Voters have many available reasons to toss Trump from the White House — his vile behavior and penchant for law-breaking among them. But the economy might be the least of Trump’s re-election worries.
Michigan, one of the country’s top manufacturing states, provides a window into the economic climate Trump is likely to face as the November 2020 election draws closer.
The latest University of Michigan state economic forecast predicts a significant drop in job growth over the next two years from 2017 and 2018. But the slowdown isn’t likely to panic voters.
“The sun has stopped shining on Michigan’s economy this year, but fortunately, we are accustomed to capricious weather,” U of M economists Jacob Burton, Gabriel Ehrlich, Donald Grimes and Michael McWilliams wrote in their forecast.

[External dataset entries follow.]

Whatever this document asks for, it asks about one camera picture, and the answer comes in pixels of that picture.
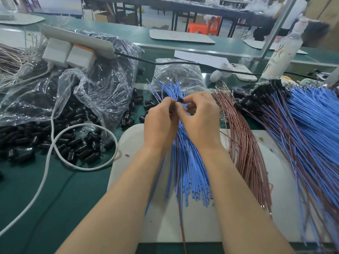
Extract person's left hand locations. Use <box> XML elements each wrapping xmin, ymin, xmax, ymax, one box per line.
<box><xmin>143</xmin><ymin>97</ymin><xmax>181</xmax><ymax>154</ymax></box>

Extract person's right hand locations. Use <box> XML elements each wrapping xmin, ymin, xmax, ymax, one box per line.
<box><xmin>176</xmin><ymin>91</ymin><xmax>223</xmax><ymax>151</ymax></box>

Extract bundle of blue wires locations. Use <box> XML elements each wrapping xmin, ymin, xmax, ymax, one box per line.
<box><xmin>150</xmin><ymin>79</ymin><xmax>214</xmax><ymax>210</ymax></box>

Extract pile of assembled wire harnesses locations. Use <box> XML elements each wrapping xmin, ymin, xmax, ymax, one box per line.
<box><xmin>233</xmin><ymin>79</ymin><xmax>339</xmax><ymax>249</ymax></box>

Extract pile of black plastic caps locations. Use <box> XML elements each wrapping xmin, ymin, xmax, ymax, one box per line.
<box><xmin>0</xmin><ymin>87</ymin><xmax>160</xmax><ymax>167</ymax></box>

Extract person's left forearm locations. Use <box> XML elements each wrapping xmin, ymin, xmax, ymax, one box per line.
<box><xmin>55</xmin><ymin>145</ymin><xmax>173</xmax><ymax>254</ymax></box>

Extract person's right forearm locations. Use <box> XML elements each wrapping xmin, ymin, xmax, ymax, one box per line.
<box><xmin>204</xmin><ymin>143</ymin><xmax>295</xmax><ymax>254</ymax></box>

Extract white computer mouse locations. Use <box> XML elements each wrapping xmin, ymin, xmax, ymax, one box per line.
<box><xmin>210</xmin><ymin>69</ymin><xmax>223</xmax><ymax>84</ymax></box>

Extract small clear plastic bag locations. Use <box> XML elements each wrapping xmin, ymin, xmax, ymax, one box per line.
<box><xmin>152</xmin><ymin>60</ymin><xmax>207</xmax><ymax>98</ymax></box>

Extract white flat device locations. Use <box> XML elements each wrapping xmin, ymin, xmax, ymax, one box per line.
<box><xmin>228</xmin><ymin>62</ymin><xmax>258</xmax><ymax>81</ymax></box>

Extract white paper sheet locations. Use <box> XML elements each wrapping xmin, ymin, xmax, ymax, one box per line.
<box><xmin>174</xmin><ymin>49</ymin><xmax>236</xmax><ymax>69</ymax></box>

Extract large clear plastic bag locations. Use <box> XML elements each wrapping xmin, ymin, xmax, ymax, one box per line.
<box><xmin>0</xmin><ymin>30</ymin><xmax>144</xmax><ymax>130</ymax></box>

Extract white flat tray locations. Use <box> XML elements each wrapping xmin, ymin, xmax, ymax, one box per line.
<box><xmin>0</xmin><ymin>13</ymin><xmax>46</xmax><ymax>26</ymax></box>
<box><xmin>244</xmin><ymin>38</ymin><xmax>308</xmax><ymax>55</ymax></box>
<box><xmin>149</xmin><ymin>29</ymin><xmax>216</xmax><ymax>44</ymax></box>

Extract orange plastic stool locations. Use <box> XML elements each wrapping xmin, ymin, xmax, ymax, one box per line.
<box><xmin>187</xmin><ymin>14</ymin><xmax>222</xmax><ymax>36</ymax></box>

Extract white work board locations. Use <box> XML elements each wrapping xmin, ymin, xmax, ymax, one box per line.
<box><xmin>107</xmin><ymin>123</ymin><xmax>332</xmax><ymax>244</ymax></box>

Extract white orange charger adapter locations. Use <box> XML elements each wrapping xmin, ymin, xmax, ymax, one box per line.
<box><xmin>66</xmin><ymin>44</ymin><xmax>97</xmax><ymax>71</ymax></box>

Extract white spray bottle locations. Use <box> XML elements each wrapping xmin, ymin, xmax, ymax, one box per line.
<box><xmin>261</xmin><ymin>17</ymin><xmax>309</xmax><ymax>81</ymax></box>

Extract white power strip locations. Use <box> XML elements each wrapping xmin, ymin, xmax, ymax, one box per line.
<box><xmin>41</xmin><ymin>25</ymin><xmax>117</xmax><ymax>60</ymax></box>

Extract blue table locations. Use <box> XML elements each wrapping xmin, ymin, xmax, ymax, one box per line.
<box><xmin>21</xmin><ymin>0</ymin><xmax>83</xmax><ymax>18</ymax></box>

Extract cardboard boxes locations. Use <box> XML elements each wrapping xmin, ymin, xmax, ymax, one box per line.
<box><xmin>304</xmin><ymin>0</ymin><xmax>339</xmax><ymax>51</ymax></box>

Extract black power cord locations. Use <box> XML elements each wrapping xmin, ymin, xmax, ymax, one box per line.
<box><xmin>114</xmin><ymin>50</ymin><xmax>324</xmax><ymax>80</ymax></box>

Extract white charging cable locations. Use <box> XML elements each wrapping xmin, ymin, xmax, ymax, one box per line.
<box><xmin>0</xmin><ymin>66</ymin><xmax>120</xmax><ymax>237</ymax></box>

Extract long black-frame table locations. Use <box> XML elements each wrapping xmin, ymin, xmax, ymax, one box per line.
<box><xmin>85</xmin><ymin>0</ymin><xmax>276</xmax><ymax>37</ymax></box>

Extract slanted metal frame post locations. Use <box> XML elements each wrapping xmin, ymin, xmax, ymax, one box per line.
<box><xmin>258</xmin><ymin>0</ymin><xmax>299</xmax><ymax>59</ymax></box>

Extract short metal frame post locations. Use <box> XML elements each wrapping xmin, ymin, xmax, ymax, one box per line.
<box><xmin>323</xmin><ymin>63</ymin><xmax>339</xmax><ymax>85</ymax></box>

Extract bundle of stripped brown wires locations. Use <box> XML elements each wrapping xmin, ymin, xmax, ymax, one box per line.
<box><xmin>0</xmin><ymin>34</ymin><xmax>48</xmax><ymax>90</ymax></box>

Michigan voters might even feel better about the economy next year after the state shakes off the pain of the recent, nearly six-week-long United Auto Workers strike against General Motors. The strike temporarily cost the state 11,200 jobs.
U of M economists say Michigan will “return to respectable job growth over the next two years, if, as we expect, the national economy avoids recession.”

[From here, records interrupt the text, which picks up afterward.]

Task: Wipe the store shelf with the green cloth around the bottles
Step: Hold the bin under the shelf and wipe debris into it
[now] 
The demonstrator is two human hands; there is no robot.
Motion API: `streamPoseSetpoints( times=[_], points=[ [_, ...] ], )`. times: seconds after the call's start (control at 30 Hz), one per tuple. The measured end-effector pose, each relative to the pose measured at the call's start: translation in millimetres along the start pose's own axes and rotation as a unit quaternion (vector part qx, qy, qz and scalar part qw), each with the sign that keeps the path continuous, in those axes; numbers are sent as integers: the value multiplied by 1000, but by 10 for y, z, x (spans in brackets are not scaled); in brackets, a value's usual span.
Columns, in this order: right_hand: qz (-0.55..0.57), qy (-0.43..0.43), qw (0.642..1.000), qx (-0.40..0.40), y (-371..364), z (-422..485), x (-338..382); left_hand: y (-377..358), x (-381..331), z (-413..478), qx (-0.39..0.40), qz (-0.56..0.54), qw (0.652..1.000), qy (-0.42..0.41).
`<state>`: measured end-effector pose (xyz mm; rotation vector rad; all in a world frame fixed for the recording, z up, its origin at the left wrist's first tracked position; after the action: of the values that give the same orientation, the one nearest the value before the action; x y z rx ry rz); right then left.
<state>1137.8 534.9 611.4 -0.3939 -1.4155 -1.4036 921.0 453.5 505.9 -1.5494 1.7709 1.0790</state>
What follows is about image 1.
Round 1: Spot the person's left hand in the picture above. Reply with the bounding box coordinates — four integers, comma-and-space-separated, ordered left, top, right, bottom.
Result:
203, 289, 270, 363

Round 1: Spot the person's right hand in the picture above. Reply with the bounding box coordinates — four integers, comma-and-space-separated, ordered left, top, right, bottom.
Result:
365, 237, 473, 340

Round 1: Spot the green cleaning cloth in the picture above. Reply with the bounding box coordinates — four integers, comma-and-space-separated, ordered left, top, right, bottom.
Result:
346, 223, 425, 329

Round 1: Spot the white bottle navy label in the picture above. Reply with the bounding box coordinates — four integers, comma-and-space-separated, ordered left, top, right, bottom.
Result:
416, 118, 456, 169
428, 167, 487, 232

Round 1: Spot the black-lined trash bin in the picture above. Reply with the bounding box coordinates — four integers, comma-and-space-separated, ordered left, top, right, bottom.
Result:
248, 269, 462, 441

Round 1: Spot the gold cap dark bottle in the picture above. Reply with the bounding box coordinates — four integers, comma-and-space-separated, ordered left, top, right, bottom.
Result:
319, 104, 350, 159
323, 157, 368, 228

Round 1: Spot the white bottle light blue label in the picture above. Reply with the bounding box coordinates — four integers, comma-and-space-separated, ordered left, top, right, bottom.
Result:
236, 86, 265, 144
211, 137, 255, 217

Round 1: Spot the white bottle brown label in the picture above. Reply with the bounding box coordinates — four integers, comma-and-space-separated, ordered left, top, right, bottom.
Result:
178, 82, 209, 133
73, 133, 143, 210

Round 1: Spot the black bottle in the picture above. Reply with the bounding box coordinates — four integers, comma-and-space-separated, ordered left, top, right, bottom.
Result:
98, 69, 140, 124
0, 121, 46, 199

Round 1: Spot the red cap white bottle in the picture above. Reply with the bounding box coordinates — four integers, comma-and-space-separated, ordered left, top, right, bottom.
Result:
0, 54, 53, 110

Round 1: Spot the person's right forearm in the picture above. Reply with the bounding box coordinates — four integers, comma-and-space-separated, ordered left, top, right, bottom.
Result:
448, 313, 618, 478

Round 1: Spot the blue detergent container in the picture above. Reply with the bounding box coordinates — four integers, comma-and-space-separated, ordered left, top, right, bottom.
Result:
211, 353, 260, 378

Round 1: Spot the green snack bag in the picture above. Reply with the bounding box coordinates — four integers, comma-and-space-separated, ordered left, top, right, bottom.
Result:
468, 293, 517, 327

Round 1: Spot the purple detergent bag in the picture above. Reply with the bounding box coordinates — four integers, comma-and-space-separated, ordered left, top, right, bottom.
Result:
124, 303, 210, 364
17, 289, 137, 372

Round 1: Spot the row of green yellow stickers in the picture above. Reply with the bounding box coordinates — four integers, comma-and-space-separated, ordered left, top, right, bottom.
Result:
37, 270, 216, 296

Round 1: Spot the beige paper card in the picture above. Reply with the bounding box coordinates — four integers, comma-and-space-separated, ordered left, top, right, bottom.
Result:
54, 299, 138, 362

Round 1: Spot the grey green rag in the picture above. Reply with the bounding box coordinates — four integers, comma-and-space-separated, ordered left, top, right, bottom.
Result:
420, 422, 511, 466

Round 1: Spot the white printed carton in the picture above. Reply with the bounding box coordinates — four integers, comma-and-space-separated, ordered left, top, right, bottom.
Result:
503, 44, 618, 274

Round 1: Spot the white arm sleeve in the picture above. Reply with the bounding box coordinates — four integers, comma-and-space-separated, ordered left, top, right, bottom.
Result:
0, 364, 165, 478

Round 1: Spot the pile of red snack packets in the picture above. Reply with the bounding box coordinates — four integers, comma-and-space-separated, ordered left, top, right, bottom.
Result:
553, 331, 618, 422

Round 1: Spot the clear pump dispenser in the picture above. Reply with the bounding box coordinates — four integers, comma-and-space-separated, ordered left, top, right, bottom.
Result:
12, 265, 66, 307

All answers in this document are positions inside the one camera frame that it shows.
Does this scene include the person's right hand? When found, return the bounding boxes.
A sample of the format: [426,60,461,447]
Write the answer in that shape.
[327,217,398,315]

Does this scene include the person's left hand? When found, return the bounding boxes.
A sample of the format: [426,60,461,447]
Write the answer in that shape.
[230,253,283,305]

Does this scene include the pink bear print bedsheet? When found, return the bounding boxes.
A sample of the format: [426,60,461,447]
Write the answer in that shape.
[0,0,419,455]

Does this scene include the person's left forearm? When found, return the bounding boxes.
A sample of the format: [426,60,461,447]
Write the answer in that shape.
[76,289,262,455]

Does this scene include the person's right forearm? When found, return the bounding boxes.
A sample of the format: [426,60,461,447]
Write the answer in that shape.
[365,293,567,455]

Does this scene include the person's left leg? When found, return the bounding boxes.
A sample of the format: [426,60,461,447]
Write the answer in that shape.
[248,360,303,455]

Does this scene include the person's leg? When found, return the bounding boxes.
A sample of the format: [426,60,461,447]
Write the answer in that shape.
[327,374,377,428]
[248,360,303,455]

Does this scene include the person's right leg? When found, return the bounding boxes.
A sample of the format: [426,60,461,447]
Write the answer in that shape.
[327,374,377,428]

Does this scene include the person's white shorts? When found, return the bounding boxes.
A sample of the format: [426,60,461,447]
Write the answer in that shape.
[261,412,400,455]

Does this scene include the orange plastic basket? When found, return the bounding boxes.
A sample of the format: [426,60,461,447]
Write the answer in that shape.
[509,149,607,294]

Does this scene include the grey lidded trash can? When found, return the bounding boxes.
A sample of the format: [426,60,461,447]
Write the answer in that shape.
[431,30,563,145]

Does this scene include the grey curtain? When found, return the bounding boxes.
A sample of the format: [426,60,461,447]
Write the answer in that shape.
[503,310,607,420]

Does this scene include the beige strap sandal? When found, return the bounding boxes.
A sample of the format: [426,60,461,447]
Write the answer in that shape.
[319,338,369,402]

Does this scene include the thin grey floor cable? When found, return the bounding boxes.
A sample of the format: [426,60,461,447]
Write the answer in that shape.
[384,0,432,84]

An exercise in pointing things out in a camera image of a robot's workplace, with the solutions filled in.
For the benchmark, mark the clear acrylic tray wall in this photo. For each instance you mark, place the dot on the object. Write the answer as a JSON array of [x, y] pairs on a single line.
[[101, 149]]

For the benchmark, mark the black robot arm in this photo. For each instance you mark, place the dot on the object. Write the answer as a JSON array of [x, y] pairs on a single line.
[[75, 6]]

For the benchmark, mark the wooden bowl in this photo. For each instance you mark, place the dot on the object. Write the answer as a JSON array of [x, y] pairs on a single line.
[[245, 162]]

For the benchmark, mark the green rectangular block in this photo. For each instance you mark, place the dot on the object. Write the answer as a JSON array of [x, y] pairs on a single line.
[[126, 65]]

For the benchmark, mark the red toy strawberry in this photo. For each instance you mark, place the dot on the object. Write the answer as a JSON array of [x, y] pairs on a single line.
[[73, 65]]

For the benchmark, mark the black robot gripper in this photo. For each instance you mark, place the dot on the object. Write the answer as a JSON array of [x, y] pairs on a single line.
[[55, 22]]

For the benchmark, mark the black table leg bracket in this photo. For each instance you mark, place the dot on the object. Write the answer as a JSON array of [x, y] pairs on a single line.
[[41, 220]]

GM is running its truck plants flat out and requiring mandatory Sunday overtime to make up for lost production during the strike of its highly profitable full-size pickup trucks and SUVs.
UAW members at Fiat Chrysler, Ford and GM are profiting from new contracts that give them higher wages, big signing bonuses and no increases in health care costs.
And the Detroit Three automakers also have committed to spending billions of dollars in new and refurbished factories that will add thousands of new jobs in Michigan.
There are other positive signs about Michigan’s short-term economic prospects.
Michigan’s labor participation rate — the percentage of working age adults who are employed or looking for work — is slowly rising after years of decline, according to the U of M economists. The state’s jobless rate is expected to fall from 4.1% this year to 3.9% in 2020 and 3.7% in 2021.
“That rate would be on par with 1999 and 2000 as the lowest annual average unemployment rate in Michigan’s history since the current data series (began) in 1976,” the U of M economists said.
Not every economic indicator in the state is positive. The state’s slowdown in job growth has been dramatic, falling by more than half, from 50,000 new jobs in 2018 to an estimated 20,300 in this year.
U of M predicts the state will add 29,000 jobs in 2020 and 25,900 jobs in 2021.
But after producing an average of more than 10,000 jobs a year since 2000, manufacturing is expected to create only 3,600 of those jobs over the next two years.
That estimate could prove to be optimistic. U.S. Steel announced Thursday it’s idling operations near Detroit in April, eliminating 1,545 jobs.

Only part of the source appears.